Sans surprise, l'exaltation du cheikh Ahmad al-Alawi est rendue par certains arrangements de ses Munajat. Les chœurs confrériques de dhikr de la Vision de l'Aimé et de la Présence divine martèlent la répétition commémorative du Nom divin « singulier » – en arabe : ism al-mufrad –. Procédé bien connu de centration, à la fois psychologique et hyperventilatoire des soufis, cette technique a été mise au centre de la retraite initiatique – en arabe : khalwat ; en persan : chilla nashini – chez ses disciples Alawis. Ce détournement profane du dhikr en arrangement choral rappelle par exemple les initiatives similaires des artistes Ihsan Rmiki (Tanger) et Nawal (Grande Comore), à l'endroit du dhikr shadhilite.

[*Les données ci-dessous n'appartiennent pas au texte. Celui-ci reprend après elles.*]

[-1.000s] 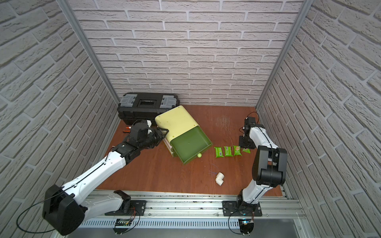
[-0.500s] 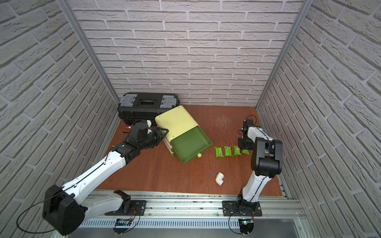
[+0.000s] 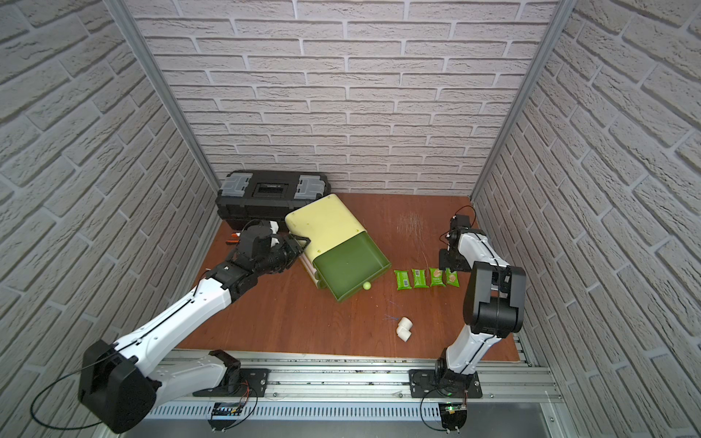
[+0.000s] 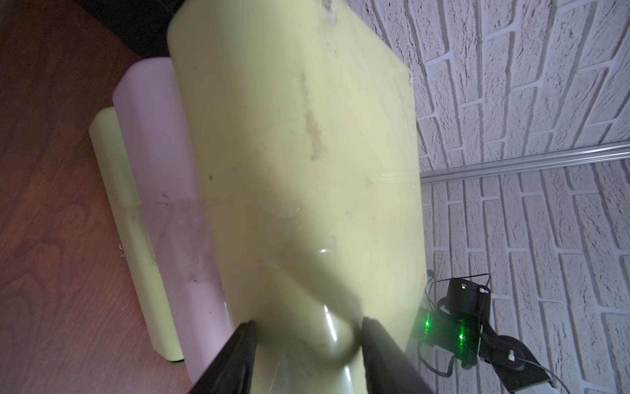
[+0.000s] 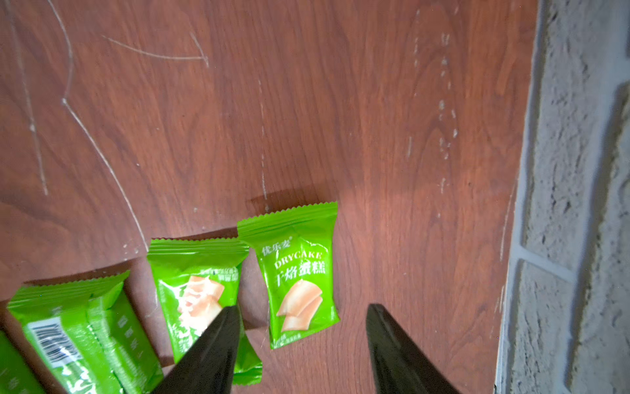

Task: Take the cookies out of the drawer
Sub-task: Place the cookie at the center of the board.

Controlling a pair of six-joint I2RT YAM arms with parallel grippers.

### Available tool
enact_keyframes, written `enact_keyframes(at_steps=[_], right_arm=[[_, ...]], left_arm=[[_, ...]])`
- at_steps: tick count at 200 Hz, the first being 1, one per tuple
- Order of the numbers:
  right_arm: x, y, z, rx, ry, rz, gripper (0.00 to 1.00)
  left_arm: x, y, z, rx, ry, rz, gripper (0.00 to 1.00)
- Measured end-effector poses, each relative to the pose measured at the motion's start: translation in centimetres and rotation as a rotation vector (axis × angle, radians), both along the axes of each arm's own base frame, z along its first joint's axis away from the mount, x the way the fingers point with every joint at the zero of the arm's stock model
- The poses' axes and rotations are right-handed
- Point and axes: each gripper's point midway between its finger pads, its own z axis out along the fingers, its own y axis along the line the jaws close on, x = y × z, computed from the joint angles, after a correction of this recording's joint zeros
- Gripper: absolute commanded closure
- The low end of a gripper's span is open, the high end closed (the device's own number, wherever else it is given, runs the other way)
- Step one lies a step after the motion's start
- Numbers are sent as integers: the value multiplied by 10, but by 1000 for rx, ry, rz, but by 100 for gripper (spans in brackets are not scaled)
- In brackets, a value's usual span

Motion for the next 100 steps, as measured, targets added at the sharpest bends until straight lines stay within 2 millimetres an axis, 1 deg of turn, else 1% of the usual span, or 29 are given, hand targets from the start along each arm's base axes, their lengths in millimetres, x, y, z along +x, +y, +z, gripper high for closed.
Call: enact_keyframes(at_steps=[20, 31, 40, 51, 58, 66, 77, 93, 100], right_arm=[[1, 2, 1, 0, -3, 5, 33], [2, 5, 5, -1, -13, 10, 33], [2, 10, 12, 2, -33, 17, 33], [5, 22, 28, 7, -79, 34, 34], [7, 32, 42, 9, -119, 55, 34], [10, 48, 60, 16, -176, 85, 34], [13, 75, 87, 37, -268, 138, 35], [9, 115, 121, 99, -383, 218, 36], [5, 129, 133, 125, -419, 245, 36]], left_arm=[[0, 0, 0, 0, 0, -1, 46], [0, 0, 0, 1, 0, 0, 46], [0, 0, 0, 1, 0, 0, 46], [0, 0, 0, 1, -1, -1, 46], [0, 0, 0, 1, 0, 0, 46], [0, 0, 0, 1, -1, -1, 46], [0, 0, 0, 1, -1, 0, 46], [0, 0, 0, 1, 0, 0, 46], [0, 0, 0, 1, -1, 0, 46]])
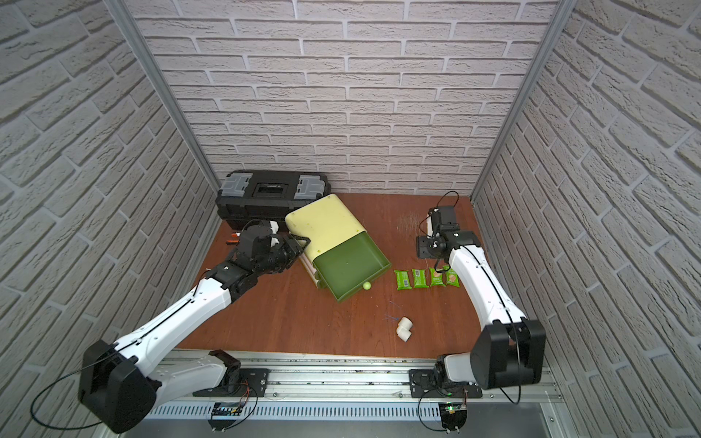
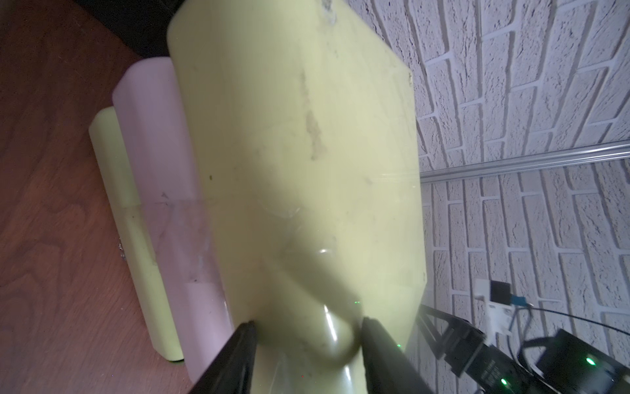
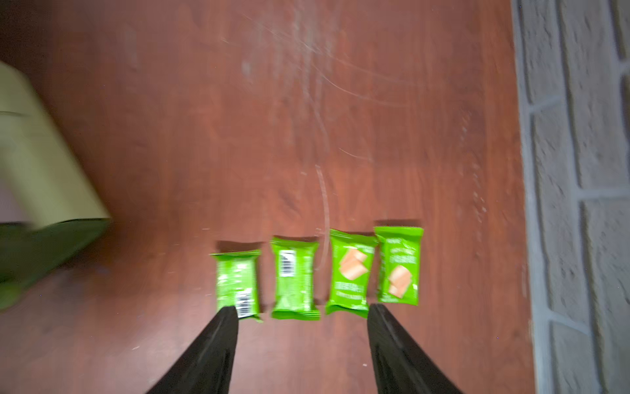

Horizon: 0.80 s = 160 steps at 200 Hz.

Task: Take the cookies out of the drawer
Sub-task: Place the cookie at the center of the board, then close the drawer of the storage box.

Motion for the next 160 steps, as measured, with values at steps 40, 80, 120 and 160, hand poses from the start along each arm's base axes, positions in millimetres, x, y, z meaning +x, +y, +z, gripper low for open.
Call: enact_keyframes(at_steps=[40, 80, 120, 160], right_arm=[[-30, 40, 37, 75, -86, 84, 36], [-73, 81, 46, 125, -69, 198, 37], [-116, 105, 47, 111, -48, 340, 39], [-148, 119, 42, 98, -80, 502, 42]], left_arm=[[0, 0, 0, 1, -1, -1, 46], [0, 0, 0, 1, -1, -1, 46], [0, 0, 0, 2, 0, -1, 46], [0, 0, 0, 2, -1, 0, 46]])
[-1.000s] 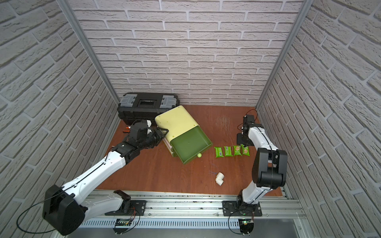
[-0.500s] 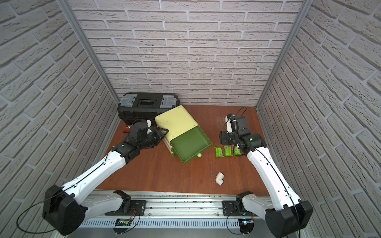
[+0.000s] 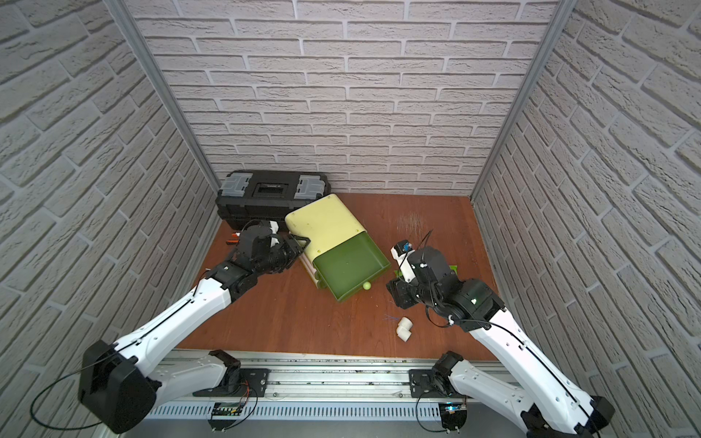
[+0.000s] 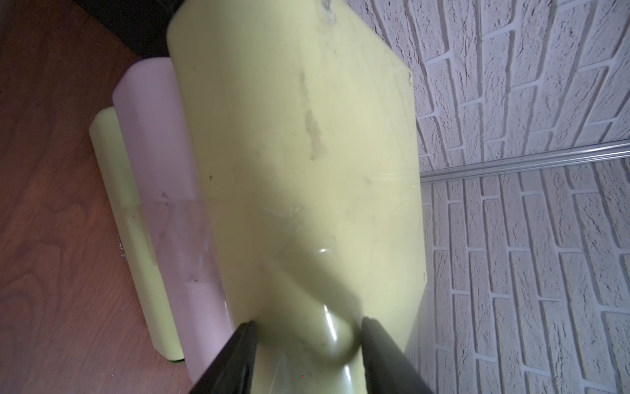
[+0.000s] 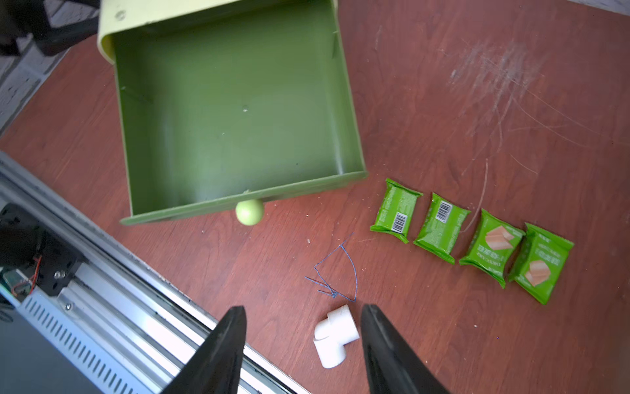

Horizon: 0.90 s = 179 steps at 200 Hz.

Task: Take the cookies out of the drawer
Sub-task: Close the drawer of the storage box.

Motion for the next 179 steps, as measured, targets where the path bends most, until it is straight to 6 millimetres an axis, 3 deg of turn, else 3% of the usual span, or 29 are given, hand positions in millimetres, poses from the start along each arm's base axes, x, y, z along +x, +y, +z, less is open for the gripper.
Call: enact_keyframes(at_steps=[29, 62, 133, 179], right_arm=[[-16, 15, -25, -20, -4, 146, 40], [-16, 27, -54, -32, -18, 217, 39], [18, 53, -86, 28, -145, 210, 40], [41, 70, -81, 70, -226, 193, 45]], left_arm=[[0, 0, 0, 0, -1, 1, 46], [-2, 2, 1, 2, 1, 2, 46], [-3, 4, 1, 3, 4, 7, 46], [-3, 4, 1, 3, 4, 7, 46]])
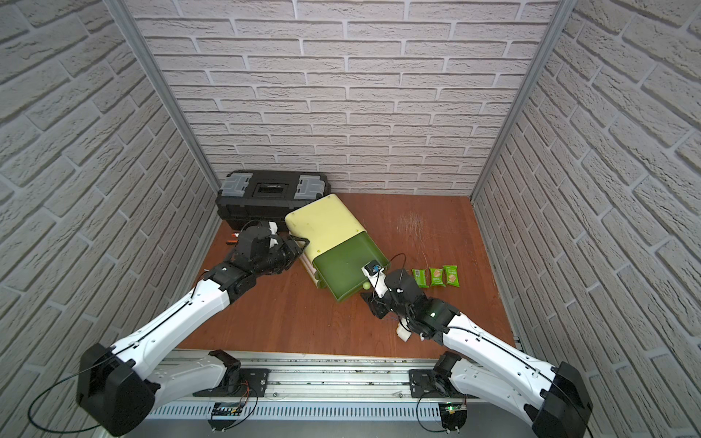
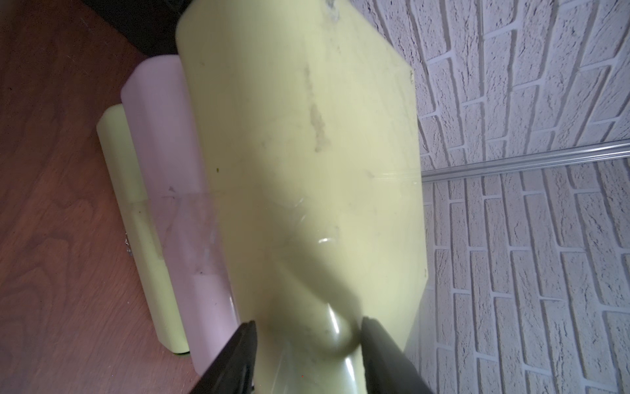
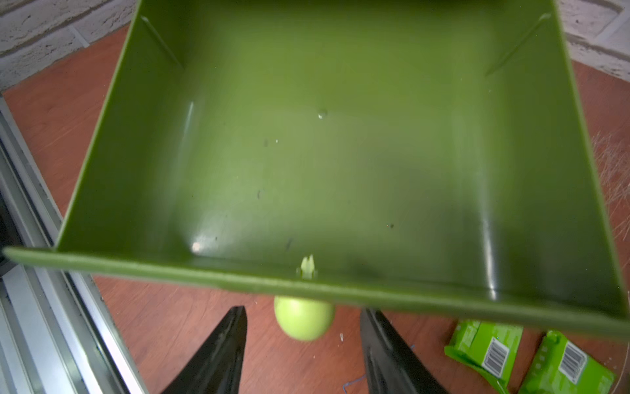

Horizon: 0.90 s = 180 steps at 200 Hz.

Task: Take the cookies out of the drawer
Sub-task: Close the drawer of the storage box.

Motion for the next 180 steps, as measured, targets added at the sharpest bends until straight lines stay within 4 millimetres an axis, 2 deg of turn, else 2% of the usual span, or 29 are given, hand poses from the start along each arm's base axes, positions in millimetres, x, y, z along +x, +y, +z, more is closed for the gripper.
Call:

Plus loin, les vers d’Ô mon seigneur ! et de Paix...Salâm, moins adaptés à la transposition, sont scandés sans musique, ponctuant le tout des mêmes intermèdes respiratoires qu’un rituel collectif.

Autrefois reconnue dans l’aroubi, la voix de Nassima a cherché un peu sa place après l'exil. Certes, l’artiste avait montré déjà son talent original pour la çanaâ, cependant sa voix était parfois jugée surdimensionnée depuis son apprentissage classique. Nassima a notamment enregistré les noubas Dhil et Sika, avant de bifurquer vers la création. Son projet Voie soufie, voix d'amour n'est pas seulement un virage stylistique. D'interprète, elle passe à la plume et conçoit arrangements et composition avec un brin d'éclectisme. Cette propension à bâtir son discours plutôt qu'à imiter – un débat de longue date dans la çanaâ – s’est affermie depuis avec son projet Des Racines et des Chants (2008). Souhaitons son épanouissement dans cette vocation.